There’s a million and one smaller manufacturers out there banging out trail and enduro bikes of varying qualities and prices, so it takes something a bit different to pique our interest. RAAW has done just that with the Madonna.
So how has this small, new German brand managed to do this?
It’s not the 160mm 29er chassis that’s clearly designed to minimise the time taken to get from the top of the hill to the bottom, via whatever obstacles you encounter on the way. They aren’t exactly ten-a-penny, and we are big fans of long travel, big wheelers — but it’s not standout in that regard.
Nor is it the impressive attention to detail: 2.6″ tyre clearance, a clean brake mount that means no ugly adapters regardless of rotor size and hollow forged parts so that weight is saved internally rather than externally — so as to reduce areas where mud can collect. External cable routing and a threaded bottom bracket shell never draw complaints from us either.
We’re not going to lie, were we to design our own frame we’d like to think we’d come up with these ideas too.
But they aren’t the killer detail that we’re so excited about
We do rather like that RAAW has gone with size-specific chainstay lengths. Larger frames get longer rear centres, which is good because this improves the balance of the bike without compromising feeling in either the larger or smaller frame size options.
We’re also impressed with the reported suspension kinematics: a higher starting leverage ratio for super suppleness, before moving increasingly progressive through its stroke, and a beginning stroke that’s active under braking but calmed down through increasing influence the deeper you get in to the travel.
On paper, the Madonna sounds like it should ride pretty sweet.
We’re getting closer to its USP — this one almost made the grade
There’s a depression along the top of the down tube, just below the bottle cage bosses, which is designed for easy strapping of tubes and CO2 to the bike, and a tapering pocket along the top tube in which a small gear bag is held by magnets — so that you don’t risk forgetting those important bits and pieces when you go on your ride.
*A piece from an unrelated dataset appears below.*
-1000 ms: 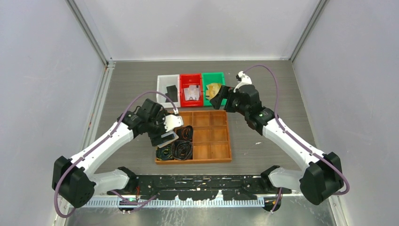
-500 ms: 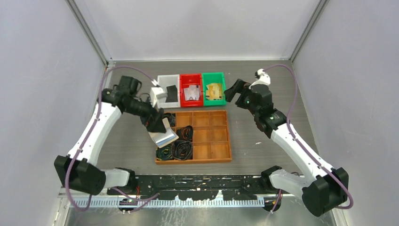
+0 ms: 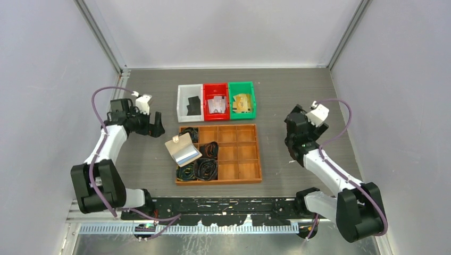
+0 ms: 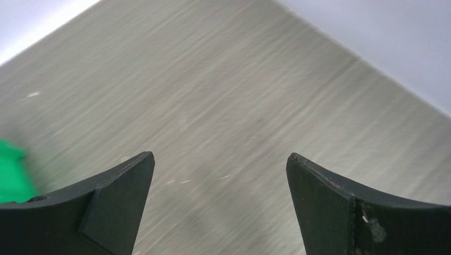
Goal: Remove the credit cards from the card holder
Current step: Place the card holder at the center of the board, then reset both arms
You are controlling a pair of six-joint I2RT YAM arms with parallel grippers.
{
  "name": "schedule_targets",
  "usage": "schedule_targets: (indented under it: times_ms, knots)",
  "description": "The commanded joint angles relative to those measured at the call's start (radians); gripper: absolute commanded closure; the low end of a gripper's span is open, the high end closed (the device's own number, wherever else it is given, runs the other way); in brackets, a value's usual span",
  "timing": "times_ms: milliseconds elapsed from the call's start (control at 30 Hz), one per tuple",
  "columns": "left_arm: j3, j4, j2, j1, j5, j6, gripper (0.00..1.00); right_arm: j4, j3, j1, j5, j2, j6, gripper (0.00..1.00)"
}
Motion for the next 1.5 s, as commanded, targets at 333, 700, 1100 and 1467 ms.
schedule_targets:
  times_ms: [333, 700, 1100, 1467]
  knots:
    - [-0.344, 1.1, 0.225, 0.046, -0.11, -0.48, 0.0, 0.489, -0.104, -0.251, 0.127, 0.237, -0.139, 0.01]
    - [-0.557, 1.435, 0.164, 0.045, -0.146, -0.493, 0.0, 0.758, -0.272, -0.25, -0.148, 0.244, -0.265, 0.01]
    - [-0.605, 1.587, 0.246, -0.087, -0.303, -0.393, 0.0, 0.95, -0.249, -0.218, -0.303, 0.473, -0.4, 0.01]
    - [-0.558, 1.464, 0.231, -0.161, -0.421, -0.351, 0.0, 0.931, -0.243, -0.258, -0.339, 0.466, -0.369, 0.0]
More neat, simple design features that RAAW has worked on.
After all, what self-respecting #enduroist rides with a pack these days?
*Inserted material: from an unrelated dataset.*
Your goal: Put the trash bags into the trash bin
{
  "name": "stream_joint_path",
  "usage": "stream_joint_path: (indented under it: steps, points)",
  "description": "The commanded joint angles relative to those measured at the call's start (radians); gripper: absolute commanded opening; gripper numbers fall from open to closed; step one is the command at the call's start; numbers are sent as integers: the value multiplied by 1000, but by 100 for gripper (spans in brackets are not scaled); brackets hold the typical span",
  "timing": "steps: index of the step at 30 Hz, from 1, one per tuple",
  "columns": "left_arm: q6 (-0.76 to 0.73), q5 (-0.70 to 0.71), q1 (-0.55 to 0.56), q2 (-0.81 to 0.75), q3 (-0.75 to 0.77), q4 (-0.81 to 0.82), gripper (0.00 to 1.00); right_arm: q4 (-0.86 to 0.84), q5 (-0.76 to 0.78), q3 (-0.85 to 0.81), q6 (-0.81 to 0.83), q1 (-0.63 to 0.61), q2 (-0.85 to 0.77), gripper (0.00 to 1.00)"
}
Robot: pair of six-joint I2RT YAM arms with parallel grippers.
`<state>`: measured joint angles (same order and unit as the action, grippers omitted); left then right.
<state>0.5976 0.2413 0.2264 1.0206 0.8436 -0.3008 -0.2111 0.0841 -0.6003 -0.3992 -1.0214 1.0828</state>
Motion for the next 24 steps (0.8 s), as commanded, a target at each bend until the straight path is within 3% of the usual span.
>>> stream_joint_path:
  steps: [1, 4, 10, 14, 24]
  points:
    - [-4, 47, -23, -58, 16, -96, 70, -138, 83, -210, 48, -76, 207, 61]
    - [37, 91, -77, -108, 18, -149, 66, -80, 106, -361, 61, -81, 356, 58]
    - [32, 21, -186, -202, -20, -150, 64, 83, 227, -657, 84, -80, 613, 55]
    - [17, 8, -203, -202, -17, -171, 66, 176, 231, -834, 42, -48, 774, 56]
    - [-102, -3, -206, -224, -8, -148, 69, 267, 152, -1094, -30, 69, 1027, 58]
So what does set the Madonna out from the (very crowded) crowd?
RAAW’s geometry chart shows an insane effective seat angle of 78.2 degrees. We can’t think of a bike out there with such a steep seat angle. Neither the Geometron nor the Pole Evolink bikes hit such heady heights, maxing out at 77.8 degrees (77 degrees in size Medium)
The seat angle is joined by a longish 475m reach (large), 65-degree head angle, 1,256mm wheelbase and 35mm bottom bracket drop — all great, but not groundbreaking numbers (except that seat angle)
“Wait, I’ve just read this whole feature just because its got a steep seat angle?”
Yep. So why does this matter?
A couple of reasons. The seat angle dictates roughly where your hips will sit over the bottom bracket. A steeper angle puts your hips further over the BB, which is a more effective pedalling position. This is why all those funny triathlon / TT bikes have steeper seat tubes and short-nose saddles, so you can get your hips over the BB better.
If your seat angle is too slack it puts your weight further back towards the rear axle. On a mountain bike this makes steep climbs more difficult as is reduces the weight on the front wheel. This makes it more likely to wander around and lift.
RAAW’s geometry therefore makes a lot of sense. Combining a long, slack front end with a long-ish back and a steep seat angle is where most of the more progressive geometry bikes are going.
The longer front end helps you confidently weight the front wheel and gives a lot of stability in steep, loose and technical trails. This is accentuated by a back end which balances this front end length.
Finally, sticking the seat angle nice and steep means that the rider is better centred in the bike, improving the riders weight distribution between the wheels and putting them in a better position to get up steep, technical climbs.
The seat angle is only really important when you’re sat on the saddle, so there’s very little wrong with having such a steep angle when you’re descending stood up.
Any caveats in there?
The seat angle quoted is an ‘Effective Seat Angle’ — traditionally the seat angle was measured along the seat tube from the BB to the collar. With many modern suspension designs meaning an interrupted seat tube, the Effective Seat Angle is now measured from the centre of the BB to the seat post’s head at full extension.
On the Madonna, the seat tube itself is actually a more ‘normal’ 74 degrees. We use the effective angle because this is what relates to your hip’s position over the bottom bracket.
As the physical seat tube angle is slacker than the effective seat angle, the higher the post is (so if you run your dropper with a lot of exposed lower shaft) the lower the effective seat angle.
Let’s give you the details then
The Madonna will be sold frame-only for €2,690, with the frames landing early next year. It’ll come with a Fox DPX2 Factory shock, Acros headset, DT Swiss rear axle, the top tube tool bag and a tube strap for the down tube.